→ **Required work**:
In the records that come next, find every line with "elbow". Return those lines.

→ **Task material**:
Content starts

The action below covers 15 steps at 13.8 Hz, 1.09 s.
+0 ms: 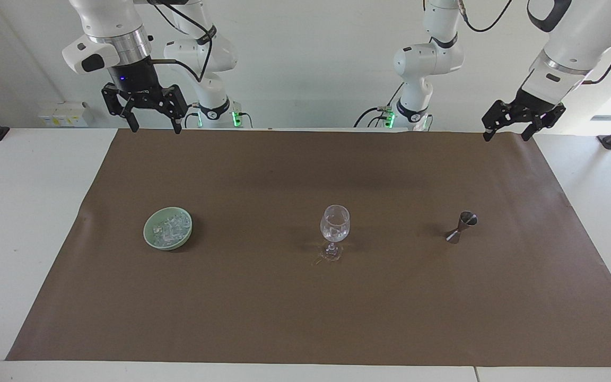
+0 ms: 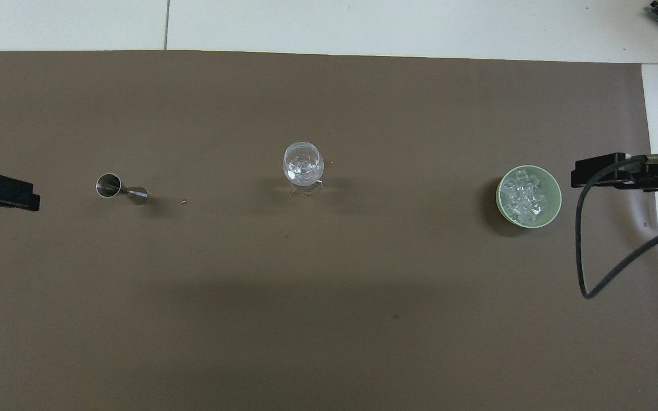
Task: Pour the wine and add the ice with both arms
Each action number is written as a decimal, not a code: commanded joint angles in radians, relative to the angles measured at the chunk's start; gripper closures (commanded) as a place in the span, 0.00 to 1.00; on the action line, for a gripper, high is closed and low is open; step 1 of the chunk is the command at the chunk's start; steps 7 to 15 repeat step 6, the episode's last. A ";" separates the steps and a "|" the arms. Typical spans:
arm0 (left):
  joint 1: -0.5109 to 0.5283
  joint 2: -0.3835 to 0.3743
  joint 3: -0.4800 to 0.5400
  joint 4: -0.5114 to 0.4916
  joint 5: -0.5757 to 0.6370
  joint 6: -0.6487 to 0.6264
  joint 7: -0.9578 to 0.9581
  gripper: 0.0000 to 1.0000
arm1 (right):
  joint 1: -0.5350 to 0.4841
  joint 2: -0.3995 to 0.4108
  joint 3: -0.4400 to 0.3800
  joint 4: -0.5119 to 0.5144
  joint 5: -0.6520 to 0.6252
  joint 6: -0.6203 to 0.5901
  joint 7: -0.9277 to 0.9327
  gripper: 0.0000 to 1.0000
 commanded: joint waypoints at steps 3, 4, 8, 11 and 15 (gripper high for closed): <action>-0.002 -0.026 0.004 -0.025 0.016 -0.007 0.007 0.00 | -0.024 -0.025 0.005 -0.032 0.026 0.018 -0.019 0.00; -0.002 -0.026 0.004 -0.025 0.016 -0.007 0.007 0.00 | -0.024 -0.025 0.005 -0.032 0.026 0.018 -0.022 0.00; -0.002 -0.026 0.004 -0.025 0.016 -0.007 0.007 0.00 | -0.024 -0.026 0.005 -0.032 0.026 0.016 -0.028 0.00; -0.002 -0.026 0.004 -0.025 0.016 -0.007 0.007 0.00 | -0.024 -0.026 0.005 -0.032 0.026 0.016 -0.028 0.00; -0.002 -0.026 0.004 -0.025 0.016 -0.007 0.007 0.00 | -0.024 -0.026 0.005 -0.032 0.026 0.016 -0.028 0.00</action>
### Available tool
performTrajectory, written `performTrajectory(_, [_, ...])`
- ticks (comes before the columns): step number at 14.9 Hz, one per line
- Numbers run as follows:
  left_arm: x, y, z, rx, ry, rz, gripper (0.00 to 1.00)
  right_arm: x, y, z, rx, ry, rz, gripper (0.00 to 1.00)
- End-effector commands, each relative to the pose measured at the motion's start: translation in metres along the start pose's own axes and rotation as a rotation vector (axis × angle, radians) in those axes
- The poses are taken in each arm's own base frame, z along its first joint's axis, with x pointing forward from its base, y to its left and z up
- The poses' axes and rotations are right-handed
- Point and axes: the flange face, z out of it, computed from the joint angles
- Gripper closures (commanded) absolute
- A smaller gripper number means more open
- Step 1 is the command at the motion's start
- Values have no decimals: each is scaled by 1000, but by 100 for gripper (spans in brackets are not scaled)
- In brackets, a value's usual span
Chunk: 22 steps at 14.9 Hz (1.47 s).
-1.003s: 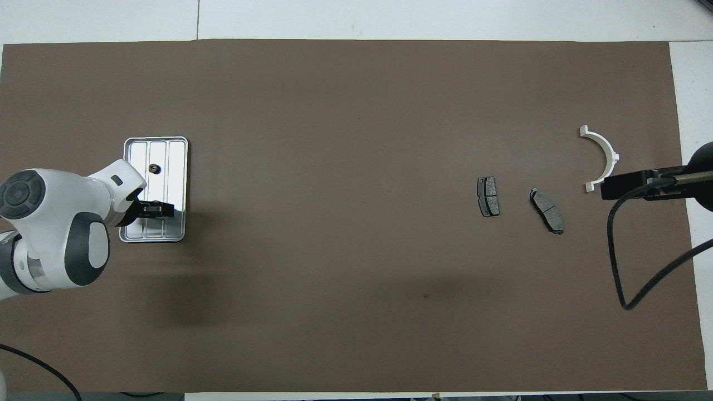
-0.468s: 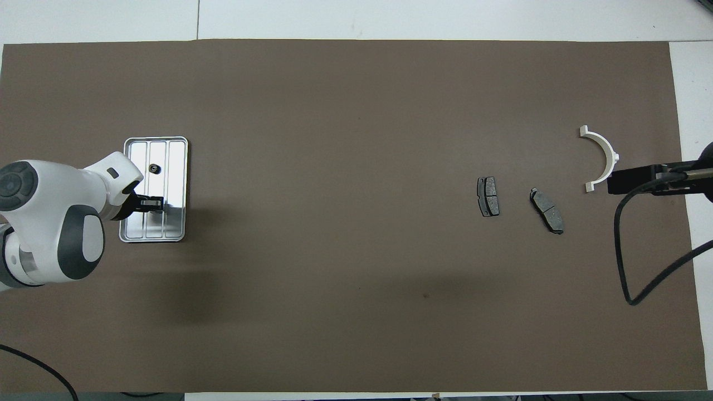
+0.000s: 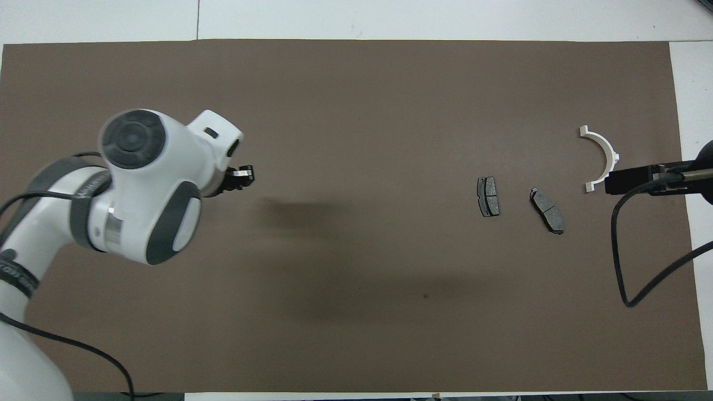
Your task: Place bearing gear from tray to pile
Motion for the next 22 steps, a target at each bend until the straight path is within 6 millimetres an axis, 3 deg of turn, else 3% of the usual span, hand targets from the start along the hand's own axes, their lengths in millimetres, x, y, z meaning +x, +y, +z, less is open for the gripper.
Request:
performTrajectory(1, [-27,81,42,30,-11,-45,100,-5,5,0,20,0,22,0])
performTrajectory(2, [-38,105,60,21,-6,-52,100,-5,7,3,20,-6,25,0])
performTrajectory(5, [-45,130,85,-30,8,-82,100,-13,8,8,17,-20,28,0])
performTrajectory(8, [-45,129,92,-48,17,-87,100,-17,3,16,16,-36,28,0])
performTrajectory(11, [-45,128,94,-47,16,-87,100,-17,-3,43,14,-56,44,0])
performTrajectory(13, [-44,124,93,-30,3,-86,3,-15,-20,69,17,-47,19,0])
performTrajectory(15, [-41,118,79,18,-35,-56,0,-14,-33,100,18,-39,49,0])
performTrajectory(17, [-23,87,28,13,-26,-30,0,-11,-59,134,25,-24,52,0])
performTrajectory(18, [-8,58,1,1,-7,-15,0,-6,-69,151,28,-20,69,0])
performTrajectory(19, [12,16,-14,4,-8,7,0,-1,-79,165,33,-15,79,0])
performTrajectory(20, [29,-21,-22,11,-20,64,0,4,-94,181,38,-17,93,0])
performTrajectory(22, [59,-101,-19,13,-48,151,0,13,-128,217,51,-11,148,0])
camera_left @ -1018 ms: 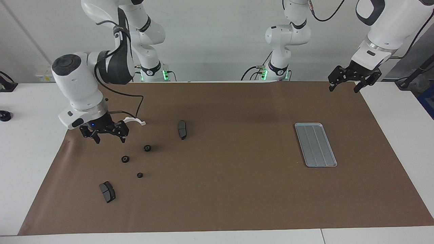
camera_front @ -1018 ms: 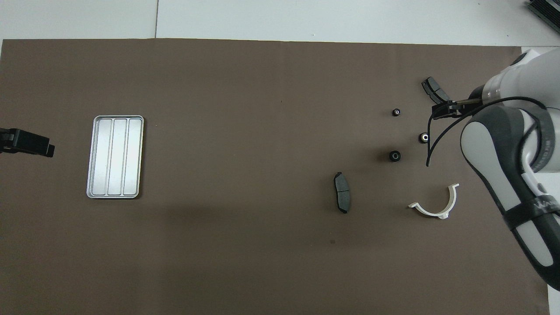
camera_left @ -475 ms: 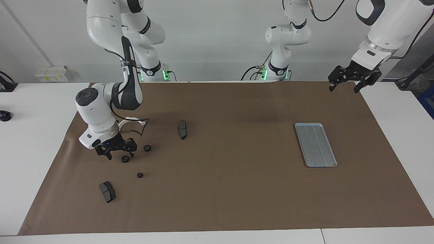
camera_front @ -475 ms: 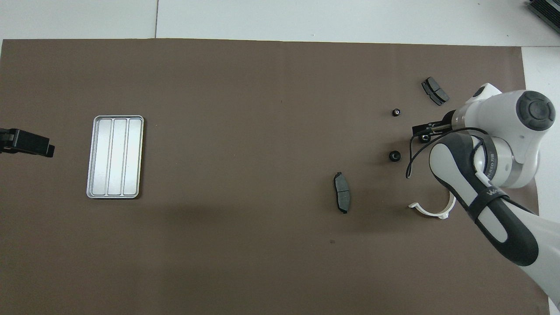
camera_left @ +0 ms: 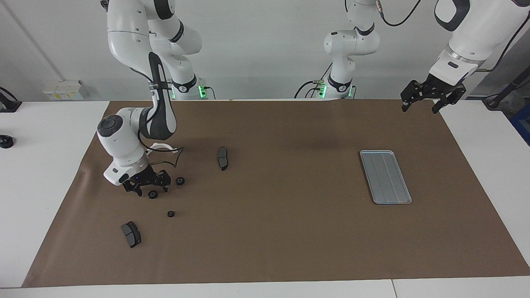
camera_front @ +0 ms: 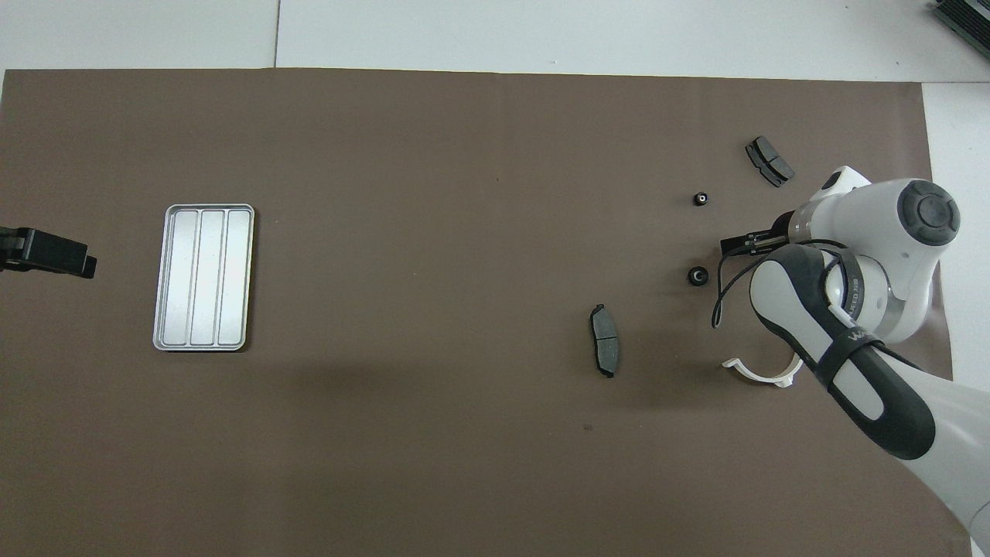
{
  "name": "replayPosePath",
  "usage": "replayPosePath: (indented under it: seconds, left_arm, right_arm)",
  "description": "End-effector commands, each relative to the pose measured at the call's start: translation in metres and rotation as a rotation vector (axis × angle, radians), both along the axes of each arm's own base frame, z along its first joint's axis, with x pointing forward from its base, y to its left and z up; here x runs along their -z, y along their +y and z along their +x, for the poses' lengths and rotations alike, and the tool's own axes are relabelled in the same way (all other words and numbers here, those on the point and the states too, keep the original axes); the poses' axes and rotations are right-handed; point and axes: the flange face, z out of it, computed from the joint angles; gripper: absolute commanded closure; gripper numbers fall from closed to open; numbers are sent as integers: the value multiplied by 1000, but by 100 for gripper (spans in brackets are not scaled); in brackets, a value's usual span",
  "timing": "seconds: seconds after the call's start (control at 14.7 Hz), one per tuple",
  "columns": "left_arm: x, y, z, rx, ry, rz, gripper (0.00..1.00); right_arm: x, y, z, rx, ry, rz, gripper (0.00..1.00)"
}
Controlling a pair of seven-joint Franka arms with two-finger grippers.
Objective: Pick bearing gear from pile to tray
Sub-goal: 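Reach the right gripper down and grasp a small black bearing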
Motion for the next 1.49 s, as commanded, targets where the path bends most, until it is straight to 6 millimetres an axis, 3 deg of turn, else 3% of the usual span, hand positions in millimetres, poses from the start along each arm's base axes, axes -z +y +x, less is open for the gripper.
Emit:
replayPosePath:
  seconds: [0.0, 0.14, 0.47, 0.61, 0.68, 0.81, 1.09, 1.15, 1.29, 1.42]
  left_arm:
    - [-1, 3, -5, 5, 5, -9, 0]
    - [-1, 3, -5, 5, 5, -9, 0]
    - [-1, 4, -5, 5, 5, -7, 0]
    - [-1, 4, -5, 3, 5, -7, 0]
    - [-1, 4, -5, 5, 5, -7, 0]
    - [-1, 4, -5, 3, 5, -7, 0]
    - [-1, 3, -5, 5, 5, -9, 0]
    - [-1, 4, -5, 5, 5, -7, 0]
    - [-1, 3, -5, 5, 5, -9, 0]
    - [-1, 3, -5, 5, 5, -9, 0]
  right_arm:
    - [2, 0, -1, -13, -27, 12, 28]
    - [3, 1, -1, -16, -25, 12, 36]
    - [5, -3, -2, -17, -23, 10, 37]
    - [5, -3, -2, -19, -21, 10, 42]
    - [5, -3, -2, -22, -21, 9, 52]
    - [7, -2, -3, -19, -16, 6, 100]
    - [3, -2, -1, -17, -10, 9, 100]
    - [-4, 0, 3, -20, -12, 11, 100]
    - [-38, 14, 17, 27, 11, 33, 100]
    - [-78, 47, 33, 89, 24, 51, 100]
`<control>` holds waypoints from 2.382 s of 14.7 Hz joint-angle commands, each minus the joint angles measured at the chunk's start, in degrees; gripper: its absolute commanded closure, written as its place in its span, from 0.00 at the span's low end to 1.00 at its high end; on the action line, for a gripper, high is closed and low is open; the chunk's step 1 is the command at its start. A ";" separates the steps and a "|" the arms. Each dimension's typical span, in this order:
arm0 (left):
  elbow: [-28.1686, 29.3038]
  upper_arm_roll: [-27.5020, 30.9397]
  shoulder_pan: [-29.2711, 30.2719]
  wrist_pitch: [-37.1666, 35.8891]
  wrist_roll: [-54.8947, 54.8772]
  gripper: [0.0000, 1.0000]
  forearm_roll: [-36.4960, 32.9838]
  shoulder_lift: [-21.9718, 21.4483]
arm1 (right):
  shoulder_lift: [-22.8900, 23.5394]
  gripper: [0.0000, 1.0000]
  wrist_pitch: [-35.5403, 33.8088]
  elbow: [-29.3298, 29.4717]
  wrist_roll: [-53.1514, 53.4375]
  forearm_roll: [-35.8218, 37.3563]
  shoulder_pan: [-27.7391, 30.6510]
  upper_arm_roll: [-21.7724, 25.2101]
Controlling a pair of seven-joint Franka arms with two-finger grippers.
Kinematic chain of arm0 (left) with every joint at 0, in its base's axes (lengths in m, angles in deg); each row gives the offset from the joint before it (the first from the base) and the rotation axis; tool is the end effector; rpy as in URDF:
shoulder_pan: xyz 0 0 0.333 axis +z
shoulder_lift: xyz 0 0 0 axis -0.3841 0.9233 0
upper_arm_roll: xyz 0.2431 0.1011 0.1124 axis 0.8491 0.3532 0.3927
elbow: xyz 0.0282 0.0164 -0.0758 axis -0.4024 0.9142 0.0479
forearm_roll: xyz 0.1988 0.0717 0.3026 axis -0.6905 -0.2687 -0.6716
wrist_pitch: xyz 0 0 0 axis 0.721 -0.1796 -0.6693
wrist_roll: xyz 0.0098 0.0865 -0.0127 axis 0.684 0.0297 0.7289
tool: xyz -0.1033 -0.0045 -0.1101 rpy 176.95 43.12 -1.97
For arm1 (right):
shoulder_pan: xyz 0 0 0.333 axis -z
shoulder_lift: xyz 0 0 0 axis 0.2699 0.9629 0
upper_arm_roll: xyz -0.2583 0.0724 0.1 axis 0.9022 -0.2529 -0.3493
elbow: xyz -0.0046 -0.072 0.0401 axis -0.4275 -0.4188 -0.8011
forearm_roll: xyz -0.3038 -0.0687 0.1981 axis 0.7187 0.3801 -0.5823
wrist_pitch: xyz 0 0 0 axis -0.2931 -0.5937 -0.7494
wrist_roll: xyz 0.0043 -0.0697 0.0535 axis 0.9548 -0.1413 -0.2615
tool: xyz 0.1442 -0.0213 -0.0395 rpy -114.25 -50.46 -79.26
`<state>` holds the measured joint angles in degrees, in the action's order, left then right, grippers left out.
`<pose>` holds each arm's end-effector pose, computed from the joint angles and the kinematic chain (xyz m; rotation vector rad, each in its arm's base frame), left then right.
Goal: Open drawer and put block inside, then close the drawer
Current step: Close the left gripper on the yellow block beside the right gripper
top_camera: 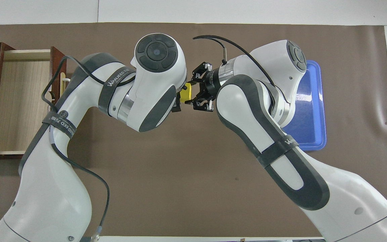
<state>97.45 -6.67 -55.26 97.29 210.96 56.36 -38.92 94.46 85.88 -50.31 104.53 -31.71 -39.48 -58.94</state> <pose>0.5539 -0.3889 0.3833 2.1125 2.2089 0.0852 0.5930 0.3220 0.3560 -1.8299 1.8298 0.6654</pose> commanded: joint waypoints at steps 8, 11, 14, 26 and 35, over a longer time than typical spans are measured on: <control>-1.54 0.78 -1.07 -3.23 0.99 0.56 -1.01 0.52 | -1.00 1.00 -0.70 -0.71 1.45 -0.28 0.53 -0.35; -1.10 0.78 -1.16 -3.14 0.73 0.93 -1.27 0.52 | -1.09 0.86 -0.96 -0.71 1.62 -0.36 0.53 -0.35; -1.10 0.78 -1.16 -2.70 0.56 1.00 -1.27 0.52 | -1.09 0.89 -0.87 -0.71 1.80 -0.28 0.53 -0.35; -1.27 0.60 -0.99 -2.52 -1.20 1.00 -0.92 0.52 | -1.09 0.94 -0.79 -0.62 1.71 -0.28 0.44 -0.35; -1.36 0.60 -0.20 -2.96 -1.20 1.00 -0.66 -0.45 | -1.00 0.29 -0.79 -0.36 3.29 -0.36 0.44 -0.35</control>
<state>97.15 -6.62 -55.57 94.74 210.35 56.23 -39.19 94.22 85.97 -50.16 105.29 -31.77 -39.42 -58.90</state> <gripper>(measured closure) 0.432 0.410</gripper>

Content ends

→ **Task answer**:
  elbow: [-28.1686, 29.3038]
  elbow: [-29.3298, 29.4717]
elbow: xyz 0.0282 0.0164 -0.0758 axis -0.4024 0.9142 0.0479
elbow: xyz -0.0046 -0.072 0.0401 axis -0.4275 -0.4188 -0.8011

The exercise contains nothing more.